For deep-sea mining, battery technology is the ultimate x-factor

Battery Pack of a Nissan Leaf. Photo via Wikimedia Commons.

DEEP-sea mining is frequently framed as a race to the seafloor. While that is not technically true–deep-sea mining has, in fact, been incredibly slow to develop as an industry, with nearly half a century of technological innovation, diplomatic negotiation, and environmental exploration under its belt without producing a single ounce of commercial ore–the deep-sea mining industry is in a race against the one major technological innovation that could upend the industry’s claim to being a foundational technology for the renewable resource transition.

The race is not to the bottom of the sea before fossil fuel consumption creates runaway global warming (with a 30-year-horizon, deep-sea mining is well positioned to facilitate the long-term transition to renewables, but is unlikely to make a major impact in the resource demands needed to meet the IPCC 2030 targets). The race is to reach commercial production before the evolving state of battery technology renders the majority of seabed resources superfluous. Battery chemistry is the x-factor that will shape the long-term prospects for the viability of deep-sea mining.

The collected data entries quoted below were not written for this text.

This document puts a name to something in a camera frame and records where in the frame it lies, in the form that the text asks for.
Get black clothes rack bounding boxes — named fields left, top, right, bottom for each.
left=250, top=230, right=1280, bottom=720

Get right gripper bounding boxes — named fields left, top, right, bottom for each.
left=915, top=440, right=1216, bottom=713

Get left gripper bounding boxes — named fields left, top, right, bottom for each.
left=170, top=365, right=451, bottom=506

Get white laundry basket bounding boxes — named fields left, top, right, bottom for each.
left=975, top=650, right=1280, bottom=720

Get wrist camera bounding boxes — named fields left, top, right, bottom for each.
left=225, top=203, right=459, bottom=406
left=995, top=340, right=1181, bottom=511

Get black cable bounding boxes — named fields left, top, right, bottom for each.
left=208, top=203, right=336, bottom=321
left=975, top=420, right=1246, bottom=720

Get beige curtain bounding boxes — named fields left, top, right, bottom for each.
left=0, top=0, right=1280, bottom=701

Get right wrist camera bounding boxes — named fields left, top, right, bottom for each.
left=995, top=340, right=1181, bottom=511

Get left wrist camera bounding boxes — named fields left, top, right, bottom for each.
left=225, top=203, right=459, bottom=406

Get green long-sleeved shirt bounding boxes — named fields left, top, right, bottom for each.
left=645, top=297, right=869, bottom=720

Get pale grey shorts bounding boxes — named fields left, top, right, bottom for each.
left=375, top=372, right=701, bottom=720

The Lithium-Ion batteries currently favoured by electric vehicle manufacturers depend on electrodes made of cobalt and nickel, along with other rare metals, as well as lithium in both the electrodes and as an electrolyte in the form of lithium salt dissolved in an organic solvent. The composition of polymetallic nodules so closely matches the demands of current generation battery chemistry that The Metals Company CEO Gerard Barron often opens his presentations by holding up a nodule from the Clarion-Clipperton Zone and declaring that ‘this is an electric car battery’.  

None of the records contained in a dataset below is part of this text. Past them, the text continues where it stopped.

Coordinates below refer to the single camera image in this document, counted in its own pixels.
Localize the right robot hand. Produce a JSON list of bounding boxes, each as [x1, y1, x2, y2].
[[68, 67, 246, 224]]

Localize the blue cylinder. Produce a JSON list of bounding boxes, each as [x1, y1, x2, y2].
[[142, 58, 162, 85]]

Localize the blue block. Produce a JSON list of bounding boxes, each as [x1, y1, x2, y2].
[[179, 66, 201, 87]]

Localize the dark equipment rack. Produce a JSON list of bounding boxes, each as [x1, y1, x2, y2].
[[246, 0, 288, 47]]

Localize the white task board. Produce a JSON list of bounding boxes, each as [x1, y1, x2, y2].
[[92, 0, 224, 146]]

Though not the most pressing metal to be derived from deep-sea mining, Lithium remains one of the most essential elements in modern batteries. Lithium for batteries is primarily produced from two major ore deposits: one in Australia and another in Chile. It also occurs in commercially viable quantities in polymetallic nodules. But a new, and potentially enormous source of lithium has emerged from one of the most polluted places on the planet, the Salton Sea.

The Salton Sea is a once dry lakebed that was refilled to promote agriculture in Southern California by diverting a portion of the Colorado River. Things did not go according to plan, and in the century since the lake was flooded, it has accumulated massive agricultural runoff and, coupled with the steady shrinking of the lake in the last two decades, has concentrated vast tracts of toxic sludge. The Salton Sea has been described as “the biggest environmental disaster in California’s history.”

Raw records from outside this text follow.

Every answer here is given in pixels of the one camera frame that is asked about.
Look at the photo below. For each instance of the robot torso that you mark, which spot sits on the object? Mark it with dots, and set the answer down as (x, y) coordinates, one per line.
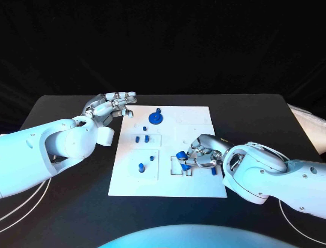
(199, 237)

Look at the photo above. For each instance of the white task board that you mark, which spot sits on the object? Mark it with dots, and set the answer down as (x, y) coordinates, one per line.
(155, 182)

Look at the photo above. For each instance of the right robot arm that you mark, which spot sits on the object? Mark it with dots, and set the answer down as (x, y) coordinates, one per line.
(286, 180)

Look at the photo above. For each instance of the blue gear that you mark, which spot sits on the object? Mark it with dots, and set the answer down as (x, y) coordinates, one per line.
(156, 117)

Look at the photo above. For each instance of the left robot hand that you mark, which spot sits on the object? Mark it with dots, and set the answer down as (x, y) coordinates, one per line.
(107, 106)

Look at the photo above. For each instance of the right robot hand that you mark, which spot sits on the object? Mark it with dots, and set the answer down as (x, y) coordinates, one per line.
(207, 153)

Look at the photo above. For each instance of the blue block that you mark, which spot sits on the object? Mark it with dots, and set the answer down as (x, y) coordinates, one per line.
(185, 167)

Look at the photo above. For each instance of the blue cylinder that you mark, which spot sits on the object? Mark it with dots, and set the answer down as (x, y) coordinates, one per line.
(182, 155)

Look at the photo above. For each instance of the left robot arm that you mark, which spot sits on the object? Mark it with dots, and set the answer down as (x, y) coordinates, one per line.
(19, 153)

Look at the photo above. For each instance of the white cloth bundle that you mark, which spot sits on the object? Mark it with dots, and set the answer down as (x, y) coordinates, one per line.
(316, 129)

The Salton Sea also contains lithium. Locked in hot, salty brine beneath the lakebed, this lithium deposit could produce as much as 600 000 tons per year, nearly ten times the amount of lithium the world produces annually, today. General Motors has partnered with Controlled Thermal Resources to not only mine the brine for lithium, but use the water to produce geothermal energy, simultaneously.

“CTR’s lithium resource at the Salton Sea in California is one of the largest known lithium brine resources in North America,” Controlled Thermal Resources said in a press release. “CTR’s closed-loop, direct lithium extraction process utilizes renewable power and steam—significantly reducing the time to produce battery-grade lithium products and eliminating the need for overseas processing. CTR’s operations will have a minimal physical footprint and a near-zero carbon footprint. The brine, after lithium extraction, is returned to the geothermal reservoir deep within the earth.”

Controlled Thermal Resources expects to deliver lithium for GM by 2024.